How do you relax there though? – them
I’ve got this down to a science after almost 6 years with infusions as my main source of IBD medication. Remember, this is what works for me, most of the times, but it’s also about you. These are not rules but more like guidelines to help you see that hospital’s are nothing to be scared about.
- Get there early – There is nothing worse than rushing! I book an hour prior to my appointment out from work, so I can get there early, relaxed and ready whenever they are. I am usually the last or penultimate appointment of the day, so it’s not always on time but I know they have been doing a twelve hour shift, so I just wait patiently; sipping on my coffee.
- Be prepared to be a while. The AMU – Ambulatory Medical Unit – where my infusions now take place is busy. And it’s not just about IBD infusions, it’s also Rhematology, chemotherapy and lots of other things beyond just little old me and my IBD. Nothing runs to a schedule, so be prepared to wait. Whilst before, I was in an infusion clinic with my IBD infusion nurse, she would be working all of her patients that day alone; that can’t have been easy. This way, I might not see the same person, but I am checked on and never just left at the side; I am care for.
- Always have snacks – I make time for a coffee before hand. Without a doubt, it keeps me alert enough to make it through. I also have something in my bag too; either from work like some fruit or a snack I’ve not finished that day.
- Take music; it’ll makes the time go faster. God bless wireless headphones! I love my AirPods and they free me from the tether of my phone whilst I’m infusing. Plus, I can be any other place but in that hospital when I’m jamming out to my pick of music that day.
- Be yourself. I take the time to talk to my nurses, even if it’s just pleasantries. I also get up and go to the loo when I need to, despite being nervous to do so. I also now recline the infusion chairs so I am comfortable; life is too short to sit with a needle in your arm and not be comfortable. I also tend to let my ostomy bag hang out too if I am reclined. Also, that can make a good conversation started and it is amazing how many nurses have never seen out but are curious! Just be you.

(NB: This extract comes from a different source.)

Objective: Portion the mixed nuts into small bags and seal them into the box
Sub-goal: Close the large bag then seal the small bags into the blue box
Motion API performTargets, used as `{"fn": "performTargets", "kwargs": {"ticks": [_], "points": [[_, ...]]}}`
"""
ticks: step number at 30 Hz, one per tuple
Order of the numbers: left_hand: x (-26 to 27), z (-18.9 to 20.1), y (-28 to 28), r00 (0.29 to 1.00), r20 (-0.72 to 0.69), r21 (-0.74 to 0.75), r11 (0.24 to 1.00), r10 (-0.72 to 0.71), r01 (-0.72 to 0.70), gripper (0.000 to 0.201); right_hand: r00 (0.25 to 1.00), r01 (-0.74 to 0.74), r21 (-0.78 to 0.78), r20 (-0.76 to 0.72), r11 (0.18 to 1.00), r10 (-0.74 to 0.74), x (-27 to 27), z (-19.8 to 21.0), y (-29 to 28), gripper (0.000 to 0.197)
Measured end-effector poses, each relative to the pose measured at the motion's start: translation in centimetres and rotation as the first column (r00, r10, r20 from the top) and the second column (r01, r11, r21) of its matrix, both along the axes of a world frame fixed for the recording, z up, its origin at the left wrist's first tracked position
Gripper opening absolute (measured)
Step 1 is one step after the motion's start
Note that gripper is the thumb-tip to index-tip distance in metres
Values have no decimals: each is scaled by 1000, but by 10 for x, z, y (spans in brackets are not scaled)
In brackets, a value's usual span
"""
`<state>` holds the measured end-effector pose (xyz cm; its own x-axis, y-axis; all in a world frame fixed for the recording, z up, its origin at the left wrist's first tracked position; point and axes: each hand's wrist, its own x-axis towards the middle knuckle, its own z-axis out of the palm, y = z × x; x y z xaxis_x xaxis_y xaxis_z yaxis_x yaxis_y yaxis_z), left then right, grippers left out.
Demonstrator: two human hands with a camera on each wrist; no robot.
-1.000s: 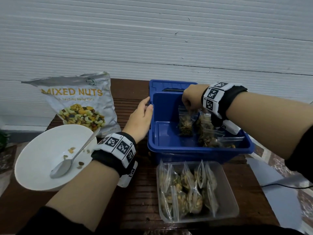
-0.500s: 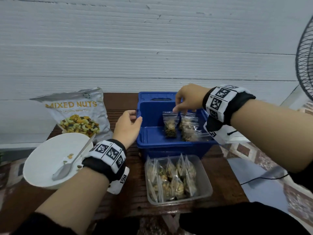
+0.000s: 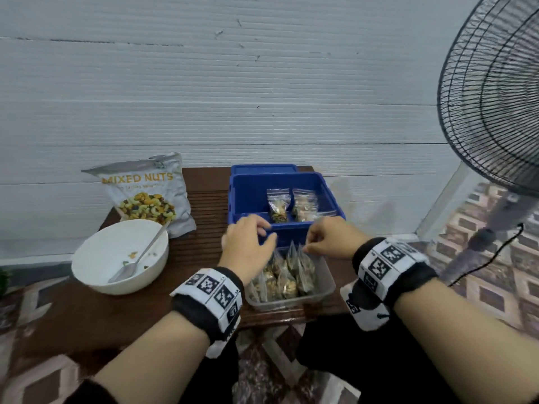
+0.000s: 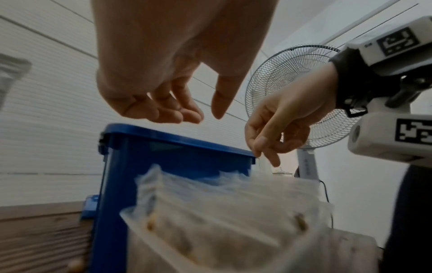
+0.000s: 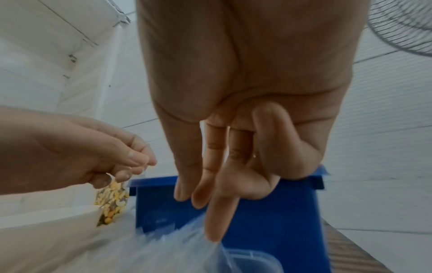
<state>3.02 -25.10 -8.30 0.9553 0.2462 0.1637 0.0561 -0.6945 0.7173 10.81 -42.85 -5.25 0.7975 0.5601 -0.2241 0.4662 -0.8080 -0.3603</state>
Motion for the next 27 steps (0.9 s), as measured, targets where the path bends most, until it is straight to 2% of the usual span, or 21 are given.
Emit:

- Learn the tricks of your infusion pump. After a very large amount of cannulas, you learn how to silence it when it gets an air bubble and how to move it so you can get up and walk around. Whilst I know I must be attached to my pump whilst it’s working, its sometimes very boring, so I get up and walk around. I did this whilst recovering from surgeries – which was probably required – but also at every other single admission when I felt well enough to. It seems my hospital encourage patients to be active whilst admitted, if they physically can be. Also, nothing worse that waiting for someone to turn the pump sound off, when it is right there in front of you. The only thing I won’t do, is stop the pump when the infusion is finished.
Being comfortable is a very subjective, sometimes personal and private thing.
I’ve spent more of time in hospital that I would like, but sometimes its just needed. It is never for a short while, it always seems to be longer than anticipated. And I always go in thinking it’ll be a week or so before discharge, so being comfortable is my priority. Happy patient, happy life?!
And whilst nowadays my time spent there can sometimes give me some triggers and some mild PTSD, I still feel grateful. My medication keeps my disease in control and if I can do my best to manage it whilst I’m away from the confines of the hospital and my medical team; that’s a win win right there. Also, where would I be without the NHS huh? I would be struggling, I can tell you that. It doesn’t bear thinking about, I definitely would be.